> [WHAT YOU HAVE TO DO]
Copy the lines exactly as they appear, starting with the first line of the records and ending with the line that contains "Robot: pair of".

(Beginning of LISTED RECORDS)

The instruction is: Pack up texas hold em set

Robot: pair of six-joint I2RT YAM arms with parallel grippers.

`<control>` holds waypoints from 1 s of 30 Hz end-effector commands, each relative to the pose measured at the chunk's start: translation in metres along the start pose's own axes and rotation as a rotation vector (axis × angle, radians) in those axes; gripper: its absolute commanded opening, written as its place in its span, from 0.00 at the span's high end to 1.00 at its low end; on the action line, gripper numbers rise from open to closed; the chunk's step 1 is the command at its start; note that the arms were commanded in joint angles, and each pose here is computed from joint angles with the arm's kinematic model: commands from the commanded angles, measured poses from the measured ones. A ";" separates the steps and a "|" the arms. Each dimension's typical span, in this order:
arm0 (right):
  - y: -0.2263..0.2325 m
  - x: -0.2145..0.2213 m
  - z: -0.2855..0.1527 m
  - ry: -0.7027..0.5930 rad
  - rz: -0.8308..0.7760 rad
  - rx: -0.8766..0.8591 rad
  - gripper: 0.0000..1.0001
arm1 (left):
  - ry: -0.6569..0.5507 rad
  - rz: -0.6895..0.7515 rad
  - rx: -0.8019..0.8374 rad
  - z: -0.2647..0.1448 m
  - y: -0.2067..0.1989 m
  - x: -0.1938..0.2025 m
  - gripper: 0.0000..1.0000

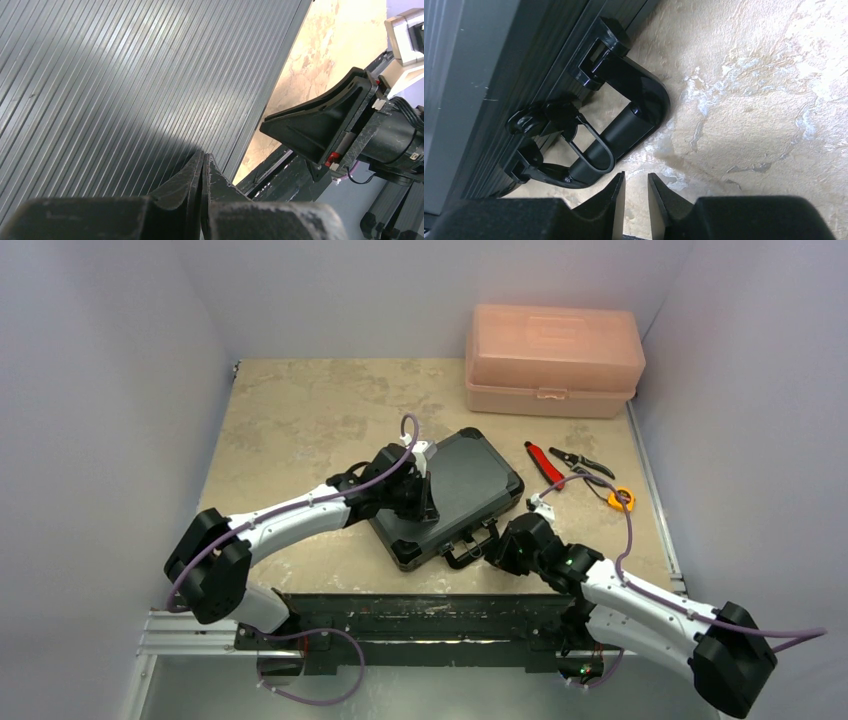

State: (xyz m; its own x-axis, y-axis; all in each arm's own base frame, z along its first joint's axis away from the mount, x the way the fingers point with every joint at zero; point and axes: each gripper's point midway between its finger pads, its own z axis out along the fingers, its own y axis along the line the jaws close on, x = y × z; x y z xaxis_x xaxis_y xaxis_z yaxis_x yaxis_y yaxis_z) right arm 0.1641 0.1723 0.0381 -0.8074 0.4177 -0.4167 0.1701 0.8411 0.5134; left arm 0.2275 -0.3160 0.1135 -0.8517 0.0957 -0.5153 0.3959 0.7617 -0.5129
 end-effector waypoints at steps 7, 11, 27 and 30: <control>-0.008 -0.001 0.010 -0.026 0.016 0.022 0.84 | 0.149 -0.023 -0.137 0.008 0.039 0.051 1.00; -0.008 0.000 0.013 -0.024 0.014 0.023 0.85 | 0.154 -0.023 -0.139 0.010 0.040 0.051 1.00; 0.005 -0.005 0.018 -0.025 0.004 0.002 0.97 | 0.155 -0.026 -0.142 0.009 0.041 0.054 1.00; 0.009 -0.006 0.019 -0.026 0.000 -0.010 0.98 | 0.155 -0.026 -0.142 0.009 0.041 0.055 1.00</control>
State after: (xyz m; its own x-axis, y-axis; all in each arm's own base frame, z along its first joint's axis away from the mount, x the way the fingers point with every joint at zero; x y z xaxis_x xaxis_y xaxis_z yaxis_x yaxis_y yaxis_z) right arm 0.1674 0.1751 0.0172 -0.8165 0.4094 -0.4070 0.1838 0.8527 0.4891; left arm 0.2309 -0.3199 0.1135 -0.8457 0.0763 -0.5282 0.3949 0.7551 -0.5233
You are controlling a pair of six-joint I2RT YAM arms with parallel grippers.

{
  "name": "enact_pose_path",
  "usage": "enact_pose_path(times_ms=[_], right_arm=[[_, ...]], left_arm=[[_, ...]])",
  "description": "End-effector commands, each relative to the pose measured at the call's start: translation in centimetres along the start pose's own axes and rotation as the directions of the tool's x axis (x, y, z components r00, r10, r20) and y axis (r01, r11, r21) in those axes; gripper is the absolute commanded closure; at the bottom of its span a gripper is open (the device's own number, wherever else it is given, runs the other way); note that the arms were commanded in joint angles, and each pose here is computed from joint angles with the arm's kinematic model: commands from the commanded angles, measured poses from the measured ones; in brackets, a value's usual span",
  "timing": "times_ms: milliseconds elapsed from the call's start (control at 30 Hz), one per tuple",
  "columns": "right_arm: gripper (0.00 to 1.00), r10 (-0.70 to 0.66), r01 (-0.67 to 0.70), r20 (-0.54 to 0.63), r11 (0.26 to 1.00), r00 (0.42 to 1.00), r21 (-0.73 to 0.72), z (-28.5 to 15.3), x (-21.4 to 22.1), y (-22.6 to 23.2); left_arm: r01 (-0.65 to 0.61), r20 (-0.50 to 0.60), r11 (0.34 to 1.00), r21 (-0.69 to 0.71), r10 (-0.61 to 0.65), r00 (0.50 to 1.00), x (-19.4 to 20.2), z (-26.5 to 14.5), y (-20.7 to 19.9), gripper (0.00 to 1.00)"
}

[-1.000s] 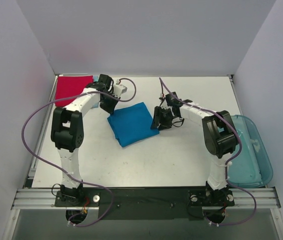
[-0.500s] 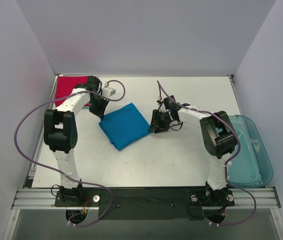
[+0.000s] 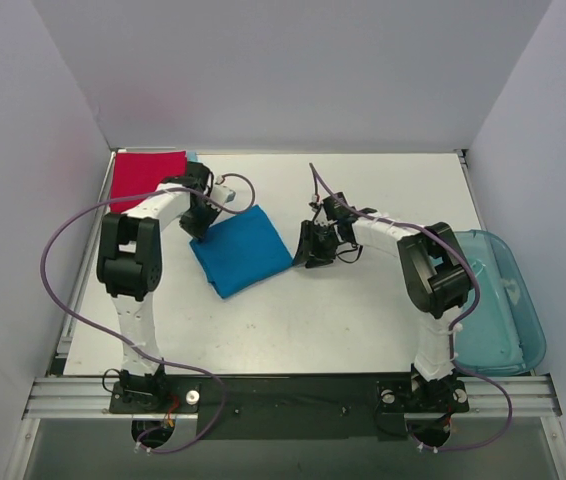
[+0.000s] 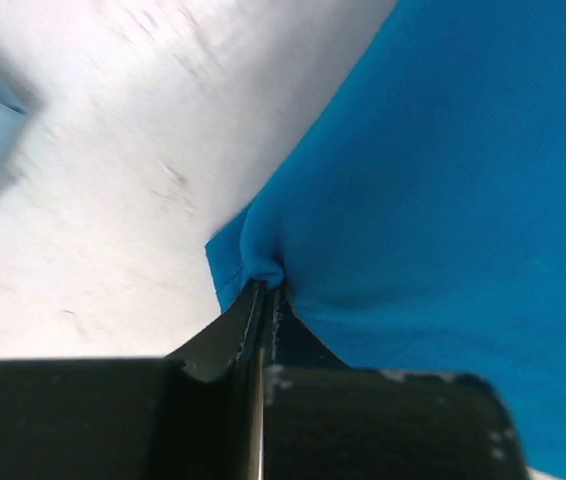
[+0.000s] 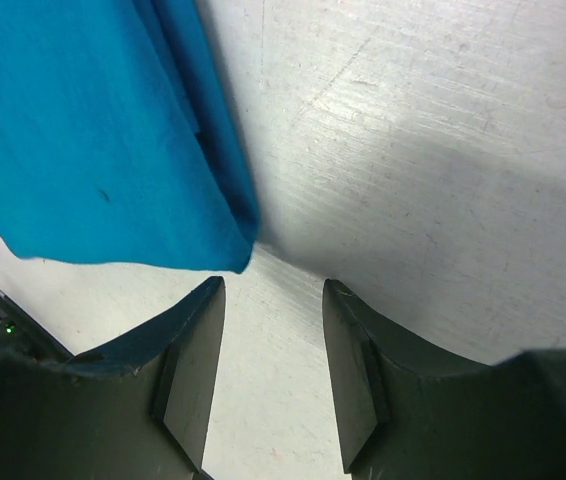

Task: Fold and stack the t-shirts
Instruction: Smooth out wrinkles on the folded tshirt, then put the neatly folded tshirt into the corner of the board with the left arm

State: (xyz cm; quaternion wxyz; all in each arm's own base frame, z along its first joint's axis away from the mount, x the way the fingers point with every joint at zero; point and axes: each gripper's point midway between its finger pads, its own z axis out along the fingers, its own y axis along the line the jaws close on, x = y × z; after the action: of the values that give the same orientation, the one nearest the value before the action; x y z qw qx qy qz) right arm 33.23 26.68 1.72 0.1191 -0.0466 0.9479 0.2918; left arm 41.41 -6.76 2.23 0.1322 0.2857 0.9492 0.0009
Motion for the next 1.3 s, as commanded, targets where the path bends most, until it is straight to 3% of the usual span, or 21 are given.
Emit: enact_pose_path(times_ms=[0,33,200,300,400,567,800,967,1033,1267], right_arm=[[0.60,-0.012,0.012,-0.001,1.000,1.000,0.005,-1.1,0.5,0.8],[0.60,-0.014,0.014,0.006,1.000,1.000,0.005,-1.5,0.5,1.0],[0.59,-0.032,0.032,0.034,0.999,0.999,0.012,-2.9,0.6,1.1],[0.58,-0.032,0.031,0.046,0.999,0.998,0.016,-3.6,0.7,1.2],[0.58,-0.031,0.030,0.066,0.999,0.997,0.012,-4.1,0.6,1.5],[0.58,-0.023,0.022,0.065,1.000,0.998,0.018,-4.2,1.0,1.3],[0.58,-0.024,0.023,0.054,0.999,0.998,0.023,-4.2,1.5,0.9],[0.58,-0.022,0.020,0.053,0.999,0.998,0.027,-4.2,1.7,0.7],[0.59,-0.023,0.022,0.056,0.999,0.998,0.027,-4.5,1.7,0.6],[0.59,-0.001,-0.001,0.111,1.000,0.994,0.014,-6.3,0.5,0.8]], left_arm=[[-0.051,0.100,0.977,-0.206,0.073,0.992,-4.6,1.6,4.6,0.80],[-0.047,0.114,0.975,-0.219,0.074,0.991,-5.4,1.5,5.0,0.68],[0.085,0.301,0.933,-0.350,0.026,0.953,-10.9,-3.7,8.4,0.47],[0.191,0.420,0.931,-0.312,-0.045,0.906,-12.0,-7.2,7.9,0.38],[0.266,0.447,0.940,-0.213,-0.148,0.882,-10.8,-8.7,6.2,0.33],[0.472,0.381,0.881,0.036,-0.449,0.808,-6.9,-7.2,1.7,0.29],[0.645,0.291,0.751,0.137,-0.653,0.699,-2.3,-3.4,0.3,0.20],[0.688,0.220,0.704,0.177,-0.710,0.670,-1.6,-0.4,-0.2,0.21],[0.688,0.193,0.691,0.220,-0.723,0.664,-1.8,0.3,-1.0,0.28],[0.664,0.108,0.676,0.320,-0.722,0.683,-1.2,2.1,-3.5,0.79]])
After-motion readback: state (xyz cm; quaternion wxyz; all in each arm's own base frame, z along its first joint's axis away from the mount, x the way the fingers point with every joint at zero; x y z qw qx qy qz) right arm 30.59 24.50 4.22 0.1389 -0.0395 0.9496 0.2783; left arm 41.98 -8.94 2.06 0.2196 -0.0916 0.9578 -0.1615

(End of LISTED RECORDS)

> [RESPONSE TO THIS EXERCISE]
The instruction is: Pack up texas hold em set

Robot: pair of six-joint I2RT YAM arms with parallel grippers.

With that, the answer is complete.